The Bears, Browns, Bengals, Buccaneers, Broncos and Bills are not your friend. Don’t get enticed by any high-point spread or any glowing money line. The Bears are still starting Mitch Trubisky. The Browns … well, they’re the Browns no matter what offensive names they have. The Bengals have a rookie quarterback. The Bucs have tried to build a Pro Bowl team from a few seasons ago. The Broncos are nowhere close to being good. And the Bills are expected to win the AFC East and contend for a championship, and the only thing worse than believing in the Bills is believing in a Bills team that has expectations for the first time since the ’90s.

4. Don’t Bet on the Giants
I have had some memorable runs with the Giants, especially their money lines over the years, but we are long past the point of where I have lost money overall on the Giants. Long past the point. If the point is Mischa Barton on The OC in 2003 then I’m Mischa Barton on The Hills.

I’m over thinking the Giants are going to be good or are going to eventually be good each week. I’m over it. I need to accept the Giants aren’t going to be good and need to realize no one really knows the next time they will be good. They have reached the playoffs once in eight years, and as a Giants fan, I need to expect the worst each week and not let inexplicable turnovers, undisciplined penalties and nonsensical in-game coaching decisions affect my life. I need to treat the Giants the way they have treated me in all but two years over the last 13 years: like I don’t care.
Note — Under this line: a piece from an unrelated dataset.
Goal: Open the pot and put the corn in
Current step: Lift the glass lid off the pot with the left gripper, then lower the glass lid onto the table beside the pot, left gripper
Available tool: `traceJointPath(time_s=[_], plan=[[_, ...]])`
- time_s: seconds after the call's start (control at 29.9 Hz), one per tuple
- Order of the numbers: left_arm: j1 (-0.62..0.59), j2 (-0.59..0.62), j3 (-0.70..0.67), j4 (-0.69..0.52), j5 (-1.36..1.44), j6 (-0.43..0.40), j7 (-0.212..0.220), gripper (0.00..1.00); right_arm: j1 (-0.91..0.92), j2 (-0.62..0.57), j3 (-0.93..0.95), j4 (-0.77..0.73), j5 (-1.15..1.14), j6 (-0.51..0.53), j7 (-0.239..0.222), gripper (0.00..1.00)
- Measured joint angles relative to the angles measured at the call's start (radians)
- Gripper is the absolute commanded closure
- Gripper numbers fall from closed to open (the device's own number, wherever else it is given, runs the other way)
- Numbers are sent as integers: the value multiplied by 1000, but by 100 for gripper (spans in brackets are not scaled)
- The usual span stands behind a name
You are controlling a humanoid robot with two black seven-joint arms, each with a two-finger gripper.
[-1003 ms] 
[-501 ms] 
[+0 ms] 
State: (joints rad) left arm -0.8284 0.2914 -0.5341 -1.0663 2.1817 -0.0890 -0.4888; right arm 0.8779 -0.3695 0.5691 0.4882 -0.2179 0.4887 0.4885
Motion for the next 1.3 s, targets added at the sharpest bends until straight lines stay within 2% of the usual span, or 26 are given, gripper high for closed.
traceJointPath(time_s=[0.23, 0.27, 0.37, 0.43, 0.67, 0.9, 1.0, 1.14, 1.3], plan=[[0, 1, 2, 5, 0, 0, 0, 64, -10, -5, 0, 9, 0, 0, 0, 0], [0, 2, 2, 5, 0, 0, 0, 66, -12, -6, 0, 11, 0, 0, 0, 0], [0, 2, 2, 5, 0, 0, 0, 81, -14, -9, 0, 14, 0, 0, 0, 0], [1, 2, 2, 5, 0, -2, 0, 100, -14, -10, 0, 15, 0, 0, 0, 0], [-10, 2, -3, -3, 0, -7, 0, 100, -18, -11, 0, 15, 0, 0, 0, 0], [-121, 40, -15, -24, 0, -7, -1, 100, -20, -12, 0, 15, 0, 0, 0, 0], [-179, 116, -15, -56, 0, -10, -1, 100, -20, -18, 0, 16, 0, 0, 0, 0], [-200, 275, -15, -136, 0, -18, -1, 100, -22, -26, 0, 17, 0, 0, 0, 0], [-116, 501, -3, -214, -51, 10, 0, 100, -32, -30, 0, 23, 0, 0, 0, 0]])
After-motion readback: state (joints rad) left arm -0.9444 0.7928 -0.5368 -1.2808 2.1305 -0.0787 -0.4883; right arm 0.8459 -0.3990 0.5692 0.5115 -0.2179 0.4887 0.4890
On top of this all, I need to somehow talk myself into thinking John Mara and David Gettleman have any idea what they’re doing and won’t further separate the Giants from contention. I need to talk myself into believing in Daniel Jones, the rest of Gettleman’s draft picks and the vision he has about building a team around a running back in a league which has drastically changed every rule to promote and help the passing game. I need to believe that the third time’s really a charm and that the organization finally got the head coach right in Joe Judge in their third try since unnecessarily moving on from Tom Coughlin

I won’t be betting on the Giants in 2020 because I’m suspending myself from betting on the Giants for all of 2020. (As a remminder, can someone please send me that last sentence every 15 minutes up until the Giants’ Week 1 kickoff?)

(Home team in caps)

KANSAS CITY -9 over Houston
Fans or no fans, a full Arrowhead Stadium or limited capacity, it’s always hard to pick against the Chiefs at home. Add in them raising their championship banner, it being the first game of the season and the fact the Texans couldn’t stop them in the playoffs and have only gotten worse since then and this game is a lay-up.

BALTIMORE -7.5 over Cleveland
I’m a little scared of the Browns’ offense actually putting it together with Baker Mayfield, Odell Beckham, Jarvis Landry and Nick Chubb. But Mayfield has shown nothing to suggest he will be anything other than average in the league and your quarterback can’t be average when playing at Baltimore. If you’re Progressive, you can’t feel good about how much money you have dumped into Mayfield for your commercials. If I’m a prospective customer looking for an insurance provider, I have to cross Progressive off the list because they have Mayfield as the face of their company and the last thing you want is mediorcre insurance coverage. Until Mayfield proves he’s not the latest first-overall bust, I can’t get myself to back the Browns.

Indianapolis -8 over JACKSONVILLE
I was an Indianapolis believer last season after the run the team went on the season before. I wrongfully thought the drop off from Andrew Luck to Jacoby Brissett wouldn’t be as significant as it was, and my picks and bank account paid for it. The Colts were bad (7-9) and Brissett’s play forced the Colts to sign Philip Rivers. While I don’t trust Rivers at all, and don’t trust him to cover an eight-point spread in the first game with his new team, I trust the Jaguars less. This will be the last chance I give Frank Reich after his team burned me in the 2018 playoffs against the Texans and last season with their horrific play. If the Colts can’t go into Jacksonville and beat up on a very bad Jaguars team, I’m done with them.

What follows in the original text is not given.